Le réalisme en tant que courant littéraire est à situer dans la longue durée d'un réalisme au sens large : à savoir, depuis Platon et Aristote, l'art conçu comme imitation. On distinguera avec Erich Auerbach (Mimesis. La représentation de la réalité dans la littérature occidentale, 1946) le « réalisme grossier », celui qu'en littérature le classicisme français réservait à des genres « bas » comme la comédie, du « réalisme sérieux », pour lequel la partition en styles bas, moyen et haut (donc l'assimilation de la représentation du trivial, du banal, au registre mineur) n'a aucun sens. On comprend le lien étroit de ce réalisme moderne avec le roman, capable dès l'origine d'intégrer ce que les autres genres refusent, de les subvertir et surtout d'embrasser son époque. Il se rapproche du réalisme médiéval, celui des récits de la passion (où s'effectue la fusion que réclamera le romantisme du sublime et du grotesque), de la simplicité franciscaine et de la poésie de Dante. Mais avec une différence essentielle : il ne s'agit plus d'une « interprétation figurative de la réalité », selon le rapport qualifié par les médiévistes de symbole ou d'allégorie entre le visible et ce qui lui donne sens, mais d'un monde entièrement donné à la lecture par un « effet de réel » (Roland Barthes) – sans arrière-plan sinon, comme avec Don Quichotte (1605-1615), celui du gai savoir de l'illusio. Le moment de l'autonomie conquise de la littérature (le réalisme au sens strict, la revendication artiste et la naissance de l'intellectuel) apparaît en dernière analyse comme un fruit de l'autonomie des sociétés humaines, renvoyées à l'immanence de leur histoire.

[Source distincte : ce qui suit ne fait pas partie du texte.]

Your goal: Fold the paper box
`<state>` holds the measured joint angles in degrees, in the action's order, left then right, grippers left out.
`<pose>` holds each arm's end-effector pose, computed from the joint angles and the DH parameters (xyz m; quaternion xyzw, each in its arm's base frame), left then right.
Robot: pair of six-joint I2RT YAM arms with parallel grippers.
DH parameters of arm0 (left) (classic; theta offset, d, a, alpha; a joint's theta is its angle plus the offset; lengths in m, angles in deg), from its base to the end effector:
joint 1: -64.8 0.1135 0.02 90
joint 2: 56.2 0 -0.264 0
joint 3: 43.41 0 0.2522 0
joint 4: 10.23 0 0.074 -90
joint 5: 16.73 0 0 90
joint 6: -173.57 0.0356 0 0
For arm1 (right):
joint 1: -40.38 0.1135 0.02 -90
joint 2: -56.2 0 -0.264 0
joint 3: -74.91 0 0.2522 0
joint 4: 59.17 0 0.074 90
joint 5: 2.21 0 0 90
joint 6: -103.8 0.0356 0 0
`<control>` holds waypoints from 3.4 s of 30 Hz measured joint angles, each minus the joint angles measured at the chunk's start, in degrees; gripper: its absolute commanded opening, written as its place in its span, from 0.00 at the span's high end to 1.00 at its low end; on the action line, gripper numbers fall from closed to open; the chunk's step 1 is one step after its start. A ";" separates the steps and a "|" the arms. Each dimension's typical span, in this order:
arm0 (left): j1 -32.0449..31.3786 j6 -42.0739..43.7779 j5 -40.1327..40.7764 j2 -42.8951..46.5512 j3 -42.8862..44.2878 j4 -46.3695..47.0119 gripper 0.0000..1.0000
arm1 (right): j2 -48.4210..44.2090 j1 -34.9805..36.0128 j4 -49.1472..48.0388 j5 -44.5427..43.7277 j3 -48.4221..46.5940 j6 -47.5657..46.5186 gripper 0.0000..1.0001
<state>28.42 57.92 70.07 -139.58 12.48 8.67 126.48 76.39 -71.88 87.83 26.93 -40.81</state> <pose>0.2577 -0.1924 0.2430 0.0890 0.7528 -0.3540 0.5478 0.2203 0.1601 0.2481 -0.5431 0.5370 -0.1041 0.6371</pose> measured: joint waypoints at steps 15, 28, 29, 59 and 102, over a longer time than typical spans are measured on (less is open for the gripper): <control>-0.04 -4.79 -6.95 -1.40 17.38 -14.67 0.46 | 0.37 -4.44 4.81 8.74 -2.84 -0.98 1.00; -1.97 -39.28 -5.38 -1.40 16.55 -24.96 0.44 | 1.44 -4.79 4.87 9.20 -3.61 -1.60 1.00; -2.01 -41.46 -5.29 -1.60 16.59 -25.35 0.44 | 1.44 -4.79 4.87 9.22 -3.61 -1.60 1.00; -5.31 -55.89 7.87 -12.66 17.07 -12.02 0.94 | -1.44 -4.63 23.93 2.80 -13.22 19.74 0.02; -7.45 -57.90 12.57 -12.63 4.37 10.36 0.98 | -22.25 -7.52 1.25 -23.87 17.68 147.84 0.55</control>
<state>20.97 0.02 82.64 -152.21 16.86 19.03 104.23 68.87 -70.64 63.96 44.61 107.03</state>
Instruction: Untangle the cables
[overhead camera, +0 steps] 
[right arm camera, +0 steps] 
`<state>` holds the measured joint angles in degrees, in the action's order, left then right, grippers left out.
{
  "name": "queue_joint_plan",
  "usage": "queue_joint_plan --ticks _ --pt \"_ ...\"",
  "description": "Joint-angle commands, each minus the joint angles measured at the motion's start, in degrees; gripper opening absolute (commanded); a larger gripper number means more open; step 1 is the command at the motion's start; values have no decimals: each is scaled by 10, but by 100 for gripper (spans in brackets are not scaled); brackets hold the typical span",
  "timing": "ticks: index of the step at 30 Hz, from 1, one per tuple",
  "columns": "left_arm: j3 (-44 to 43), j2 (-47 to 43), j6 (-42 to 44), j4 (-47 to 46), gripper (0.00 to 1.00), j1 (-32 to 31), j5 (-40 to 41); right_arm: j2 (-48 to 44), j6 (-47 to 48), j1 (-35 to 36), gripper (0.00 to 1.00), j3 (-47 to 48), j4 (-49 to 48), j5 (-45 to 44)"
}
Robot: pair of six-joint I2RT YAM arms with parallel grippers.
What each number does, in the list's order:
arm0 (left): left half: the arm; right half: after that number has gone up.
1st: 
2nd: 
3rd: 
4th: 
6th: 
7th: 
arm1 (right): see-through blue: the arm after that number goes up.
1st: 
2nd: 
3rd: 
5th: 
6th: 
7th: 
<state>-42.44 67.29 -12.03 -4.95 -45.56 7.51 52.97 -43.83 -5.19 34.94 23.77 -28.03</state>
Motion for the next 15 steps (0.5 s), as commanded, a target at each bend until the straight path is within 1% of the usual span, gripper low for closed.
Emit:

Ainsi compris, le réalisme apparaît avant d'être nommé. Il domine le roman du xixe siècle, surtout en France (Honoré de Balzac, Stendhal), mais aussi en Angleterre (Charles Dickens) puis en Russie (Léon Tolstoï, Fédor Dostoïevski) et partout en Occident. Après la vogue du naturalisme, il va s'étendre au théâtre (Henrik Ibsen), sera revendiqué par Thomas Mann en Allemagne (Les Buddenbrook, 1904), suscitera en Italie, sous le nom de vérisme, un important courant régionaliste (Giovanni Verga, Luigi Capuana). La variante engagée se prolonge dans le roman dit populiste (Eugène Dabit en France), la littérature prolétarienne (Henri Barbusse) et surtout le réalisme socialiste, doctrine quasi officielle, dans les années 1930, des écrivains communistes, et qu'on peut définir comme un réalisme épique, ajoutant à la description, censée triompher dans le roman réaliste, la dimension narrative d'un héroïsme à la gloire du peuple. En sens inverse, Jean Ricardou s'est fait le défenseur, avec Problèmes du Nouveau Roman (1966), d'un « enlisement descriptif » apte à « dégager l'écriture du masque de la fiction » : tout conformisme du style, y compris réaliste, menaçant de transformer le réel en son contraire – le fictif, le convenu.